__Your task__. Only one stretch of the data below is wanted: the lines starting at the one with "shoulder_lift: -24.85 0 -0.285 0" and ending at the one with "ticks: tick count", both included, given again exactly.
· · ·
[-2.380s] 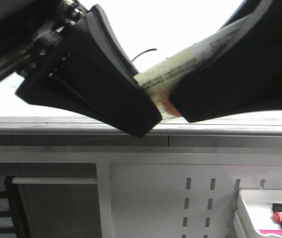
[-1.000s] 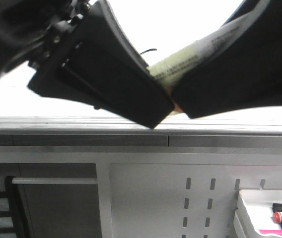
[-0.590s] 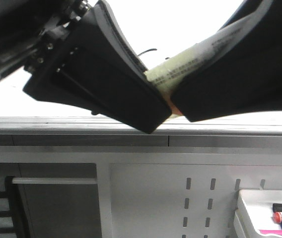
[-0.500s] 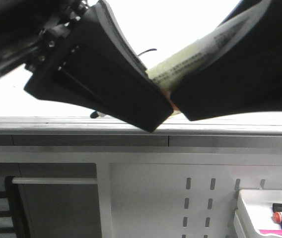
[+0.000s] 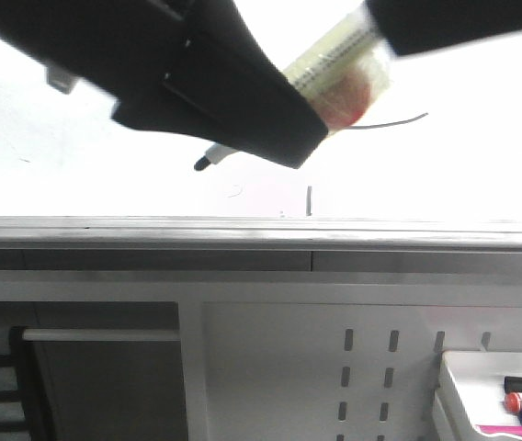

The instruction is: Write number 4 on whiteboard

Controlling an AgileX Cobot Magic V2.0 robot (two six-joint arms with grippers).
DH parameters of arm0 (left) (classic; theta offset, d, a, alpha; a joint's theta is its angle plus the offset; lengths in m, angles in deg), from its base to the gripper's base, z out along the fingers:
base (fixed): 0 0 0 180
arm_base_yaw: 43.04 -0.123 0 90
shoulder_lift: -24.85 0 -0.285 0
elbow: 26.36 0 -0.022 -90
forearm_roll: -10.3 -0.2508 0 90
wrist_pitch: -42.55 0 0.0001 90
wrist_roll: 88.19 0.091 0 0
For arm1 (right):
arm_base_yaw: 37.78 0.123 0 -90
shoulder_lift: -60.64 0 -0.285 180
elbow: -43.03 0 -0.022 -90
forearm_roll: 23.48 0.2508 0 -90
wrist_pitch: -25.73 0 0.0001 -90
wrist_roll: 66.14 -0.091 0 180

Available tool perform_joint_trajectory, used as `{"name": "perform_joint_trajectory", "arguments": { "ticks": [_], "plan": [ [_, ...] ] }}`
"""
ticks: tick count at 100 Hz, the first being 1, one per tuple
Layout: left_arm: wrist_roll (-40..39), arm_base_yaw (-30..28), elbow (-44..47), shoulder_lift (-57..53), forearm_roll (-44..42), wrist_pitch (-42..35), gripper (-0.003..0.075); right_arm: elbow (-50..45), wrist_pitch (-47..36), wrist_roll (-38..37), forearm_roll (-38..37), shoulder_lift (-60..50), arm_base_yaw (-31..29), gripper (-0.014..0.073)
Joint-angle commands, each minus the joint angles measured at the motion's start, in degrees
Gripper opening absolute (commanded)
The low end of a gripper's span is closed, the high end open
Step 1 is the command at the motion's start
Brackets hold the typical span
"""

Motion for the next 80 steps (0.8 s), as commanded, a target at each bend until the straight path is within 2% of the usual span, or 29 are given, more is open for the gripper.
{"name": "perform_joint_trajectory", "arguments": {
  "ticks": [1, 11, 22, 33, 54, 80],
  "plan": [
    [-3.97, -0.15, 0.02, -1.41, 5.04, -11.22, -0.0020, 1.95, -2.75, -0.51, 0.62, -3.18, -1.94, 0.0440],
    [-5.17, -0.15, 3.31, -1.41, 11.46, -21.22, -0.0020, 1.65, -2.58, -0.78, 2.97, -6.19, -4.38, 0.0340],
    [-5.17, -0.15, 6.75, -1.41, 21.84, -33.16, -0.0020, 0.94, -0.41, -0.78, 4.30, -8.85, -6.87, 0.0139],
    [-5.17, -0.15, 7.48, -1.37, 23.31, -40.10, -0.0020, -1.02, 0.87, -0.78, 4.30, -10.24, -8.33, -0.0072],
    [-5.39, -0.24, 6.87, -0.69, 22.99, -47.53, -0.0020, -2.89, -0.08, -0.78, 6.29, -10.48, -8.54, -0.0066],
    [-12.05, -0.24, 3.43, 4.34, 21.99, -48.01, -0.0020, -2.89, -1.47, -0.78, 6.75, -10.48, -8.54, -0.0066]
  ]
}}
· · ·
__Answer for the task__.
shoulder_lift: -24.85 0 -0.285 0
elbow: 26.36 0 -0.022 -90
forearm_roll: -10.3 -0.2508 0 90
wrist_pitch: -42.55 0 0.0001 90
wrist_roll: 88.19 0.091 0 0
For arm1 (right):
arm_base_yaw: 37.78 0.123 0 -90
shoulder_lift: -60.64 0 -0.285 180
elbow: -43.03 0 -0.022 -90
forearm_roll: 23.48 0.2508 0 -90
wrist_pitch: -25.73 0 0.0001 -90
wrist_roll: 66.14 -0.091 0 180

Available tool perform_joint_trajectory, used as `{"name": "perform_joint_trajectory", "arguments": { "ticks": [_], "plan": [ [_, ...] ] }}`
"""
ticks: tick count at 100 Hz, the first being 1, one per tuple

Nothing remains to be done in this exercise.